NSF Grants Zhuo Feng $600K to Improve Integrated Circuit Simulations
Electrical and computer engineering professor aims to simplify monitoring, improvement of computer chips
Zhuo Feng, professor in the Department of Electrical and Computer Engineering at Stevens Institute of Technology, is on a quest to make it easier to model, design and verify complex computer chips. With a three-year, $599,998 grant from the National Science Foundation, Feng is working to simplify these circuit networks so they are better positioned to support today’s design automation tasks.
Transforming technology, starting with design
Computers have made countless revolutionary advances since the first small electronic switches known as transistors began paving the way for modern microchips more than 65 years ago.
Just one of today's computer chips can contain billions of switches that allow computers to process data. As this technology continues to evolve, designers need to exploit circuit simulators to predict how the circuits will behave in real life. This circuit simulation step is critical in the chip design process to ensure its reliability, performance and cost-effectiveness, while reducing the risks of costly errors and production delays.
However, simulating a large circuit block can take days or even weeks, while optimizing and verifying the entire chip can require hundreds or thousands of these simulations. It’s an unwieldy process that can hinder progress in an area that has so much potential to produce continued game-changing transformations in a variety of fields.
First, Feng and two Ph.D. student researchers will investigate a novel algorithmic framework called inGRASS that helps simplify large, complex networks. They will work with leading experts in circuit simulation at Dutch electronics manufacturer NXP Semiconductor to evaluate the research using realistic circuit designs and comparing the performance against state-of-the-art commercial software and NXP Semiconductor's in-house computer-aided design tools. The resulting approach is intended to help manage changes in the circuit, such as adding or removing connections, much more quickly.

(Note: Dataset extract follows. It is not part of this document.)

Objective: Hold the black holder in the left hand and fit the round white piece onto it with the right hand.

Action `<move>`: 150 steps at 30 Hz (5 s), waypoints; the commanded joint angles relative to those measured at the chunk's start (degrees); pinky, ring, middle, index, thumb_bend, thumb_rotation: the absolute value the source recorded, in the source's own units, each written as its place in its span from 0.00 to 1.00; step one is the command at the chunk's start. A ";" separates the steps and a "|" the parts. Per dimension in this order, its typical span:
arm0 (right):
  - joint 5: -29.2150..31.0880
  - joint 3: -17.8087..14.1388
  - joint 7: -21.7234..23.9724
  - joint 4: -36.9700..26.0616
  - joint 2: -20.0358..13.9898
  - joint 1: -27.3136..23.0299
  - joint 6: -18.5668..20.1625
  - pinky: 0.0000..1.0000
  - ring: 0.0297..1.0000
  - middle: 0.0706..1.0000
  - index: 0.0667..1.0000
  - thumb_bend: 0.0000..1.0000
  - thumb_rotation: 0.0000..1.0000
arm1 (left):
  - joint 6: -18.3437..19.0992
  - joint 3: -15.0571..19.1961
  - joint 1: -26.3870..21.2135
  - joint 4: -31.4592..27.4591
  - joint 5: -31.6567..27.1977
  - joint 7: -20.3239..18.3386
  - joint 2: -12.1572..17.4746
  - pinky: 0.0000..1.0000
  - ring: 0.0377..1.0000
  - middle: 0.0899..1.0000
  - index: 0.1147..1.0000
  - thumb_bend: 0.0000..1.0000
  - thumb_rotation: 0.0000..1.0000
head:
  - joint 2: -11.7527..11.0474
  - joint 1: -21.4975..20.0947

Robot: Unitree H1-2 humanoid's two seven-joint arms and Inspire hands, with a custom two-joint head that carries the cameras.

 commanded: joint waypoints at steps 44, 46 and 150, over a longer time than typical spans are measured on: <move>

This project builds on research Feng has already been conducting with algorithms intended to break down and streamline complicated networks.
“My research is grounded in a rigorous mathematical foundation, setting it apart from previous approaches that have primarily relied on trial and error,” Feng explained. “The biggest challenge will be dealing with extremely large-scale circuit networks with tens of billions of elements. But the foundation we are looking to build will help ensure higher-quality solutions to complex chip modeling and simulation problems, and allow designers to simulate chip designs with significantly less time and effort.”
Simplifying simulations for even more powerful applications
Feng envisions his research helping to significantly advance the development of integrated circuits that can efficiently handle increasingly large-scale and complex systems.
“When I first learned about circuit networks in high school, I became super excited about this technology,” he said. “As an undergraduate, I became interested in circuit design and analysis, which motivated me to dive deeper into the computer-aided design of integrated circuits. I believe the results of the research we’ll be conducting through this National Science Foundation grant could contribute to the advancement of scalable methods for solving partial differential equations and improved network partitioning for managing complexity and optimizing performance.”
Feng’s work is an innovative academic exercise with very practical applications.
“This increasingly important area can potentially benefit many other research fields,” said Feng. “I’m looking forward to engaging in more collaborations and exploiting emerging applications related to scientific computation and machine learning to help ensure that these tiny circuits continue to help make a big difference in our world.”